**** DATA EXTRACT
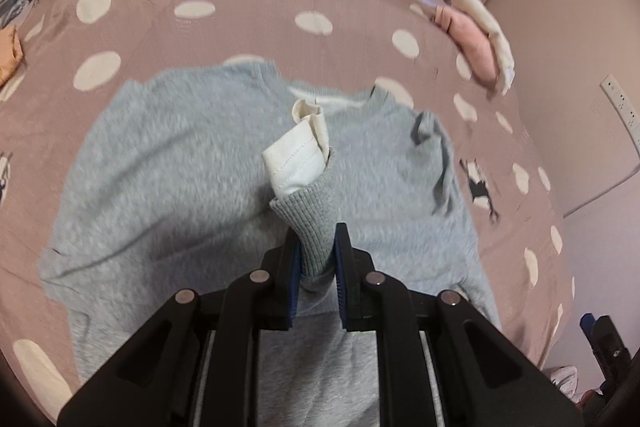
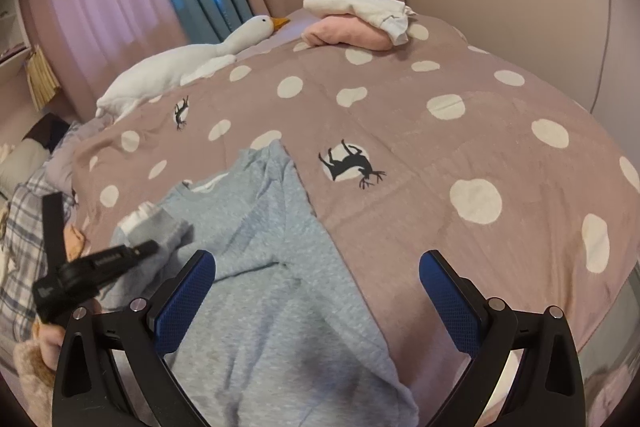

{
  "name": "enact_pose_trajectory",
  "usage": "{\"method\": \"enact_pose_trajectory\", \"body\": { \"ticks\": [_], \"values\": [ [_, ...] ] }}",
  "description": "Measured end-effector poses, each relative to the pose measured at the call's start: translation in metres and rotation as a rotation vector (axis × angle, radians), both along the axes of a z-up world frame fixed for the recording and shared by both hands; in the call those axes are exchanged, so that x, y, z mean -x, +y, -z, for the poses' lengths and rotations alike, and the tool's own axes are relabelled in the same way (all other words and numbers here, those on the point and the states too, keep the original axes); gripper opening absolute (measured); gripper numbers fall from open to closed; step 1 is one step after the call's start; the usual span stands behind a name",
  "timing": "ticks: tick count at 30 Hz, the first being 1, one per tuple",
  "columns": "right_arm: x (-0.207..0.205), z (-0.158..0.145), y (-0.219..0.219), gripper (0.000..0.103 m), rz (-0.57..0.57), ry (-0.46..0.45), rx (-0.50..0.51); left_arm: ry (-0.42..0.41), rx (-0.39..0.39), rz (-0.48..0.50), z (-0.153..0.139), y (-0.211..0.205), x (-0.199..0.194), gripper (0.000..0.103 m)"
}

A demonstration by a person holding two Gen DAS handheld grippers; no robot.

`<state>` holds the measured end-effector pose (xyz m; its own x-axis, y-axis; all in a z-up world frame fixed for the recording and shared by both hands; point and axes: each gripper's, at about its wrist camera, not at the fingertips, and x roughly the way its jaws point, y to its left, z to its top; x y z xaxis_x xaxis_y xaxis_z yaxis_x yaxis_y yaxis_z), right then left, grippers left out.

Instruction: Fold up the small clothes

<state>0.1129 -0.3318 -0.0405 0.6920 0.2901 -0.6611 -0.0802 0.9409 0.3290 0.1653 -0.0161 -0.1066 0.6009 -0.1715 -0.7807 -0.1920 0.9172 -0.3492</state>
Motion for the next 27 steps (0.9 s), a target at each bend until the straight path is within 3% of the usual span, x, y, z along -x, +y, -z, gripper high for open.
{"method": "enact_pose_trajectory", "body": {
  "ticks": [6, 10, 12, 16, 18, 23, 27],
  "values": [
    [-0.002, 0.004, -0.002, 0.101, -0.001, 0.011, -0.004, 0.082, 0.011, 0.019, 0.023, -0.006, -0.005, 0.017],
    [-0.003, 0.006, -0.003, 0.101, -0.001, 0.015, -0.008, 0.081, 0.013, 0.046, 0.023, -0.011, -0.002, 0.022],
    [-0.003, 0.007, -0.003, 0.101, -0.001, 0.017, -0.009, 0.062, 0.046, 0.067, 0.016, -0.012, 0.001, 0.04],
    [-0.004, 0.008, -0.003, 0.101, -0.005, 0.018, -0.009, -0.011, 0.091, 0.1, -0.01, -0.011, 0.013, 0.059],
    [-0.004, 0.007, -0.001, 0.101, -0.011, 0.018, -0.005, -0.066, 0.11, 0.108, -0.028, -0.006, 0.023, 0.074],
    [-0.009, 0.005, 0.01, 0.101, -0.047, 0.014, 0.005, -0.144, 0.109, 0.068, -0.063, 0.02, 0.052, 0.082],
    [-0.015, 0.003, 0.029, 0.101, -0.116, 0.012, 0.01, -0.148, 0.047, -0.051, -0.073, 0.052, 0.078, 0.082]
  ]
}}
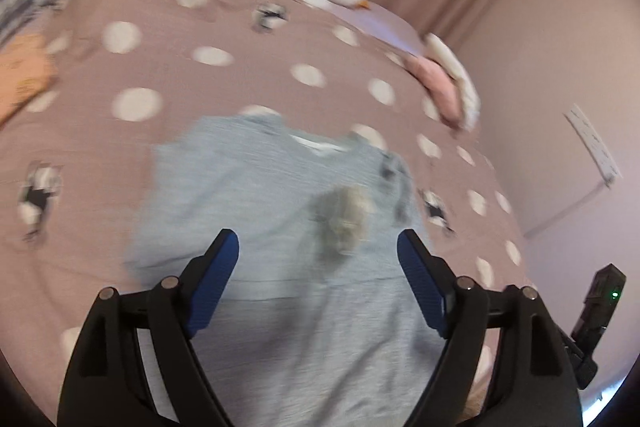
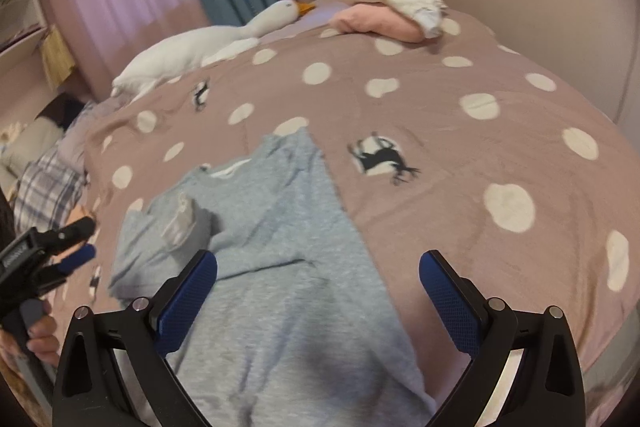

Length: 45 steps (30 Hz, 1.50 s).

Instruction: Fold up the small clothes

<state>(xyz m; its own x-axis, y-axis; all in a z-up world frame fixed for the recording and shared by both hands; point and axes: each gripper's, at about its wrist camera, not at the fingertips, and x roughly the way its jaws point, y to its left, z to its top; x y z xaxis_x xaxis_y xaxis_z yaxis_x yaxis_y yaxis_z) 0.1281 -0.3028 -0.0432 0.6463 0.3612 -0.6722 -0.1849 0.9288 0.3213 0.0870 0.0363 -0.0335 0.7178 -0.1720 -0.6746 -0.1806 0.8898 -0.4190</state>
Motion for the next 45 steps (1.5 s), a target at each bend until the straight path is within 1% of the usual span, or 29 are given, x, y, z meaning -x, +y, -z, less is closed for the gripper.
{"method": "enact_pose_trajectory", "body": {
  "ticks": [4, 6, 10, 12, 14, 16, 18, 21, 23, 25, 30, 31, 33, 37, 41, 45],
  "values": [
    [-0.01, 0.001, 0.025, 0.101, -0.079, 0.013, 0.001, 0.038, -0.04, -0.123, 0.006, 0.033, 0.023, 0.082],
    [-0.016, 0.003, 0.038, 0.101, -0.126, 0.026, -0.007, 0.059, -0.028, -0.175, 0.012, 0.048, 0.035, 0.082],
    [-0.028, 0.009, 0.071, 0.101, -0.215, 0.064, -0.017, 0.1, -0.013, -0.247, 0.025, 0.067, 0.05, 0.082],
    [-0.034, 0.013, 0.091, 0.099, -0.266, 0.083, -0.019, 0.113, -0.011, -0.277, 0.029, 0.075, 0.058, 0.082],
    [-0.04, 0.018, 0.112, 0.092, -0.312, 0.107, 0.001, 0.13, -0.022, -0.299, 0.033, 0.08, 0.065, 0.082],
    [-0.046, 0.023, 0.129, 0.088, -0.335, 0.119, 0.032, 0.143, -0.035, -0.32, 0.036, 0.084, 0.069, 0.082],
    [-0.053, 0.03, 0.145, 0.078, -0.353, 0.134, 0.063, 0.148, -0.031, -0.332, 0.037, 0.087, 0.073, 0.082],
    [-0.063, 0.041, 0.163, 0.071, -0.37, 0.169, 0.094, 0.151, -0.02, -0.347, 0.038, 0.092, 0.078, 0.082],
    [-0.068, 0.048, 0.173, 0.056, -0.374, 0.183, 0.126, 0.15, -0.022, -0.35, 0.039, 0.092, 0.081, 0.082],
    [-0.071, 0.052, 0.179, 0.05, -0.379, 0.187, 0.147, 0.154, -0.023, -0.348, 0.04, 0.092, 0.083, 0.082],
    [-0.078, 0.063, 0.189, 0.024, -0.37, 0.211, 0.199, 0.161, -0.013, -0.346, 0.043, 0.092, 0.084, 0.082],
    [-0.079, 0.063, 0.189, 0.022, -0.368, 0.213, 0.205, 0.161, -0.014, -0.346, 0.043, 0.092, 0.084, 0.082],
    [-0.077, 0.058, 0.187, 0.021, -0.373, 0.193, 0.2, 0.161, -0.013, -0.348, 0.043, 0.092, 0.084, 0.082],
    [-0.071, 0.034, 0.183, 0.019, -0.388, 0.119, 0.203, 0.16, -0.014, -0.348, 0.044, 0.092, 0.083, 0.082],
    [-0.065, -0.006, 0.181, 0.019, -0.399, 0.006, 0.201, 0.156, -0.009, -0.341, 0.044, 0.091, 0.082, 0.082],
    [-0.06, -0.039, 0.185, 0.018, -0.414, -0.089, 0.192, 0.158, -0.004, -0.339, 0.046, 0.091, 0.081, 0.082]
  ]
}}
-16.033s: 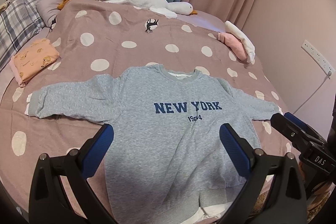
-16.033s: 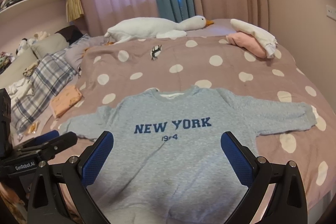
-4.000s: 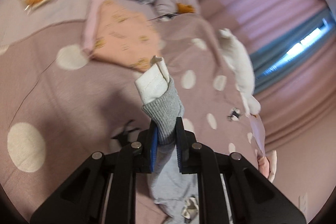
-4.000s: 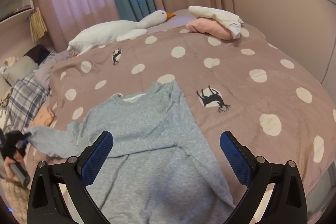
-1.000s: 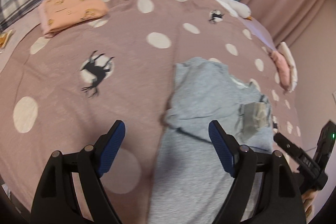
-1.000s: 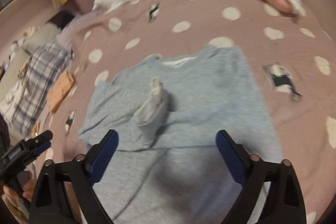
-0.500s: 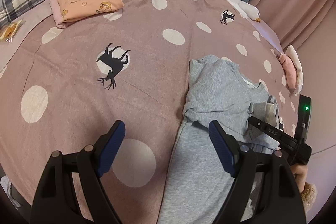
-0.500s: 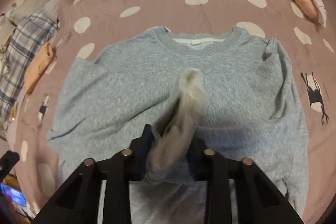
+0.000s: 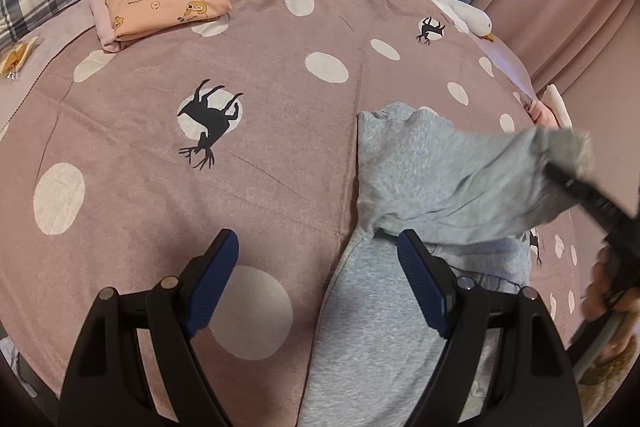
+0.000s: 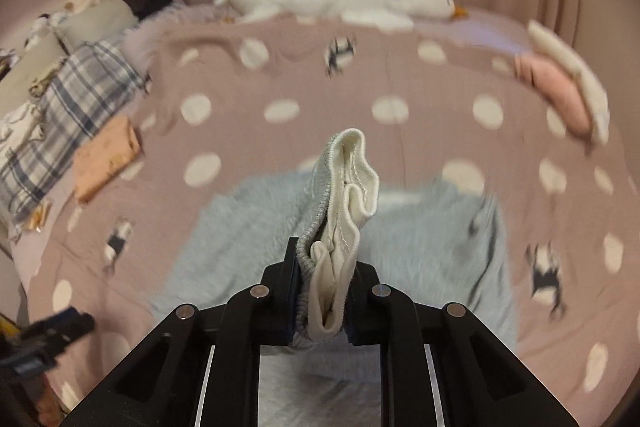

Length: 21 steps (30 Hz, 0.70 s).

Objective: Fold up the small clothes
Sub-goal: 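Lift the held sleeve up off the shirt with the right tool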

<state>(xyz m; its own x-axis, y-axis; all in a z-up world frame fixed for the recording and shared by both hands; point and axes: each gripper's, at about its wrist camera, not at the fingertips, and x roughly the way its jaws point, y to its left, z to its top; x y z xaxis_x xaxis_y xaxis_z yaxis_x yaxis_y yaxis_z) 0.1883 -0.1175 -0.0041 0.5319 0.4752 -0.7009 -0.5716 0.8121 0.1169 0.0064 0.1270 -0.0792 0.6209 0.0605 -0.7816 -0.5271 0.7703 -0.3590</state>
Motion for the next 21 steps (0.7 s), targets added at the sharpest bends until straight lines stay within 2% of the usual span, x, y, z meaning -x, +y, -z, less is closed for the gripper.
{"method": "enact_pose_trajectory", "body": {
  "ticks": [7, 14, 21],
  "values": [
    [0.01, -0.038, 0.015, 0.018, -0.068, -0.093, -0.039, 0.001, 0.004, 0.011, 0.0, -0.002, -0.004, 0.082],
    [0.019, -0.049, 0.017, 0.017, -0.094, -0.133, -0.058, -0.003, -0.01, 0.022, -0.003, -0.008, -0.008, 0.082],
    [0.017, -0.056, 0.012, 0.017, -0.057, -0.167, -0.051, -0.017, -0.019, 0.025, -0.009, -0.01, -0.012, 0.082]
  ]
}}
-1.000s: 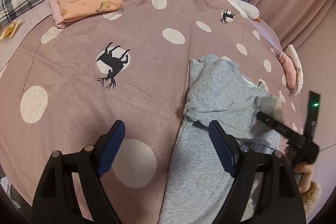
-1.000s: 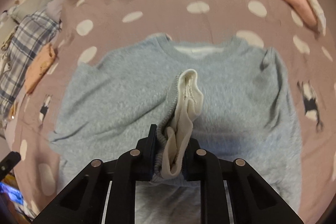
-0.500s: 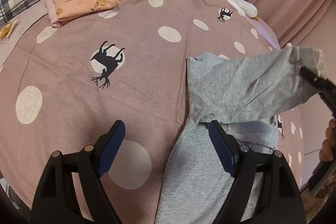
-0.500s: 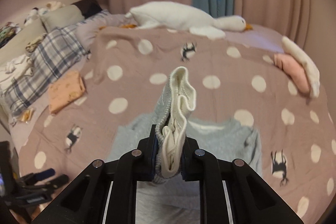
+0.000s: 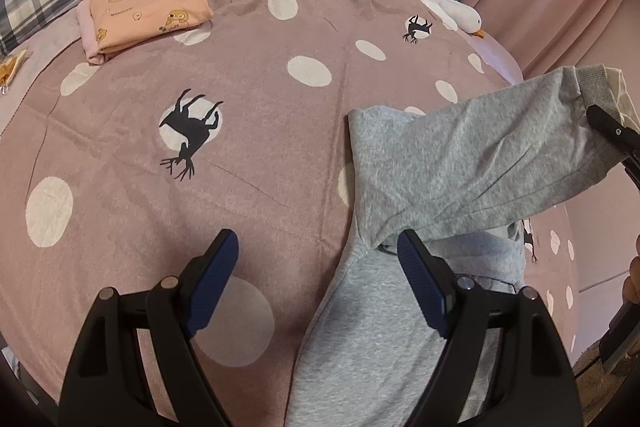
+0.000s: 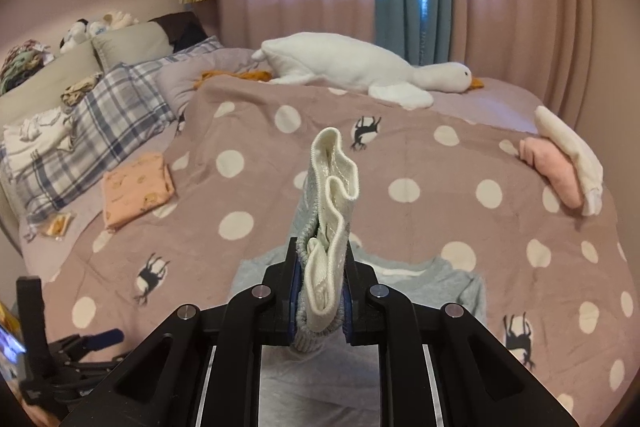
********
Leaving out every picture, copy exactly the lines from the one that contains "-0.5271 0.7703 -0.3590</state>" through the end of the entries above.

▶ **WRITTEN ANSWER**:
<state>(xyz m; its own x-axis, y-axis; all in a z-up world frame fixed for the recording and shared by both hands; point and axes: each gripper's, at about its wrist camera, not at the fingertips, and x roughly the way its jaws point, y to its left, z to its top; x y z xaxis_x xaxis_y xaxis_z yaxis_x yaxis_y yaxis_z) 0.1883 -0.1175 -0.0041 0.5319 0.4752 -0.7009 -0.5716 0.8121 0.1169 0.0064 0.1270 -0.0792 0.6209 0.0605 -0.7816 -0.5271 0.7703 -0.3590</state>
Motion for the next 21 steps (0.7 s), targets added at the sharpest bends until straight lines stay within 2% of the usual span, x, y, z meaning -x, +y, -z, less is closed for the gripper.
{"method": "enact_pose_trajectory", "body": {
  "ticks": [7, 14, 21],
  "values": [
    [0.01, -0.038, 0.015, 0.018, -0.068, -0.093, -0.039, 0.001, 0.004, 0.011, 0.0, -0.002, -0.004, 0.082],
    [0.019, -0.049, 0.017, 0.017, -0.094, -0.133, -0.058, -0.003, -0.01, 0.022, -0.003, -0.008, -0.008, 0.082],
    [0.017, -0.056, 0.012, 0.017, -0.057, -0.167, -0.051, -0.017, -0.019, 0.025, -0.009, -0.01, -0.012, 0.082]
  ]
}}
-1.000s: 
-1.000s: 
-0.500s: 
-0.500s: 
+0.000s: 
+0.000s: 

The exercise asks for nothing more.